Drivers outside Boston along US interstate I-495 this week got a unique view of an iconic airplane that might very well belong in a museum.
For a short amount of time on October 10, a truck convoy carrying the fuselage of a rare Lockheed Constellation L-1649A Starliner was pulled over along the side of the highway to fix a flat tire.
Painted white and stenciled with a bright red "Trans World Air Lines" logo, the 60-year-old plane is heading to John F. Kennedy International Airport in New York, where it's expected to be converted into a one-of-a-kind bar and restaurant for the upcoming TWA Hotel.
There was a time when you were more likely to see this kind of plane flying overhead instead of in pieces on trucks along the side of the road.
In the 1950s, before the Jet Age of travel, the Lockheed's Constellation family of four-engine, propeller-driven airliners were the pinnacle of luxury for travel across the Atlantic and the US, from coast to coast.
Constellations -- aka "Connies" -- were the first airliners in widespread use that had pressurized cabins. Pressurization allowed pilots to fly high above most bad weather, making for smoother and safer travel.
Thanks to that pressurization and fast speed, Connies led the way into a new era of air travel, when flying became almost commonplace — especially for business trips.
This week, after several months of restoration, workers loaded up the 116-foot-long Constellation fuselage and tail separately onto trucks in Maine, at the Auburn-Lewiston Airport for a 300-mile-plus journey to New York City.
"That plane has been sitting at the airport for 30-something years," said Simon Graham, who grew up in the area and remembers driving by the Connie as a kid.
Graham, who owns a local custom upholstery business, was thrilled when he was asked to help restore the airplane's 744-square-foot interior.

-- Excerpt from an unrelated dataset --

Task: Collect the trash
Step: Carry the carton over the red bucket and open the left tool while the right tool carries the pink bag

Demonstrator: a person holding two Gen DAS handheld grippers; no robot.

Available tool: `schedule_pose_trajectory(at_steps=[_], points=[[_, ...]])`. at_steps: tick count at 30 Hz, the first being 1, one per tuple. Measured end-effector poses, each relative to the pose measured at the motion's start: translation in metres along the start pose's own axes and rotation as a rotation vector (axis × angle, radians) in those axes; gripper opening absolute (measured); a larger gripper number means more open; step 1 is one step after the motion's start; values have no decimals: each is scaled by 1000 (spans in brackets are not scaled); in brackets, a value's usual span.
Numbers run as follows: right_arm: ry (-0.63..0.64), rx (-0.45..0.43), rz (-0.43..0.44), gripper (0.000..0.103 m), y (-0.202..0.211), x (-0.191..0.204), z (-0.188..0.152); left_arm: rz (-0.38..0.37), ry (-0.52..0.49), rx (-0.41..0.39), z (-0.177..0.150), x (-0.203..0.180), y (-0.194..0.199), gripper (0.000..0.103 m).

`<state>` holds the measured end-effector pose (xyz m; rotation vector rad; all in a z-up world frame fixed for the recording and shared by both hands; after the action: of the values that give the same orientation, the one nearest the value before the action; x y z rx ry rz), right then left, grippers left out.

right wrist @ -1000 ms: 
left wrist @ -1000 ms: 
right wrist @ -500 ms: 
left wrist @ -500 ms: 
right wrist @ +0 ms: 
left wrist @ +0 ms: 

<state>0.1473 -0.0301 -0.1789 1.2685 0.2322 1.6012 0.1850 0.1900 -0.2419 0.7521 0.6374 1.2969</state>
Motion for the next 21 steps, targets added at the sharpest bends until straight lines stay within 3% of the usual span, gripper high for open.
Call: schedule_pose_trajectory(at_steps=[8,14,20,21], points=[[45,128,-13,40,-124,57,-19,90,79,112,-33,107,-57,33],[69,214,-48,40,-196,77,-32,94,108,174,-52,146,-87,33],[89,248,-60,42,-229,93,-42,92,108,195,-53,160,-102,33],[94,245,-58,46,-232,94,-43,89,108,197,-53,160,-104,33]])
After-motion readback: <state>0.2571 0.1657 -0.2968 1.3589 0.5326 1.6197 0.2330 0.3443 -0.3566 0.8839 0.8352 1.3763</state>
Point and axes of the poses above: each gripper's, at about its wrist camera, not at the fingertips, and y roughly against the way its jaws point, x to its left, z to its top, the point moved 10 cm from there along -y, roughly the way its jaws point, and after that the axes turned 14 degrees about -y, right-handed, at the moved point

"All of a sudden here was somebody telling me it was going to be a fancy bar at JFK," Graham recalls. "They said, 'Can you make it look like 1958?' And I said, 'Hell yeah.'"
Graham installed a new subfloor in the plane's cabin, as well as outfitted its interior walls with imitation leather. He also used Italian leather to re-upholster seats in the cabin and on the flight deck.
"This is a big deal," he says. "There are thousands of people watching this project. So far it's a crowning moment in my career."
Once the Connie arrives at JFK, it's expected to spend the winter inside a hangar, sheltering it from the weather. Plans call for the airplane-turned-bar-and-restaurant next spring.
Created by aviation giants
Commissioned by TWA's eccentric and well-known owner Howard Hughes, the Constellation was designed by famed aeronautical engineer Kelly Johnson, who later went on to design the U2 and SR-71 spy jets for the US Air Force.
Constellations sported unique, smooth lines — like a dolphin — allowing them to slip easily and quickly through the air. Its triple-tail vertical stabilizer made the plane easily recognizable.
For a while, a Connie even served as Air Force One for President Dwight Eisenhower.
"The Constellation definitely has a place in a lot of people's hearts," says New York-based aviation enthusiast and industry analyst Jason Rabinowitz. "Personally I think it's a great idea to use it for the TWA Hotel. It will bring added character to an airport that has needed character for some time now. This will make a great centerpiece."
Constellations that still fly are nearly extinct these days, although a Swiss Connie named the "Star of Switzerland" was flying until last year and is scheduled to fly again soon, according to its website.
Several aviation museums have wonderful Constellations on exhibit, including Seattle's Museum of Flight, the Smithsonian National Air and Space Museum in Chantilly, Virginia, and the Pima Air and Space Museum in Pima, Arizona.
From drug plane to fancy bar and restaurant
Although TWA went belly-up in 2001, the TWA Hotel aims to build on the brand — which still remains iconic. The hotel will transform JFK airport's eye-catching TWA Flight Center, a showstopping former terminal designed in 1962 by Finnish-American architect Eero Saarinen.
The hotel will offer 512 guestrooms and 50,000 square feet of meeting space, developers say. Reservations for guestrooms are expected to be available in December.
The facility also will have a Jet Age museum and a 10,000-square-foot rooftop observation deck, which should please aviation enthusiasts.
Born in 1958, the plane — official registration number N8083H — has a storied past, including a stint in the 1960s as an Alaskan bush plane "shuttling supplies to Prudhoe Bay," according to the hotel website. In the '80s it served marijuana dealers as a drop plane in South America, the website says.
The Connie was bought in 1986 by a regional airline owner in Maine who transported it to Auburn-Lewiston Airport to get it back into flying shape again.
Instead. some of its parts were sold off to repair other Connies.
Eventually TWA Hotel developers swooped in to give it new life.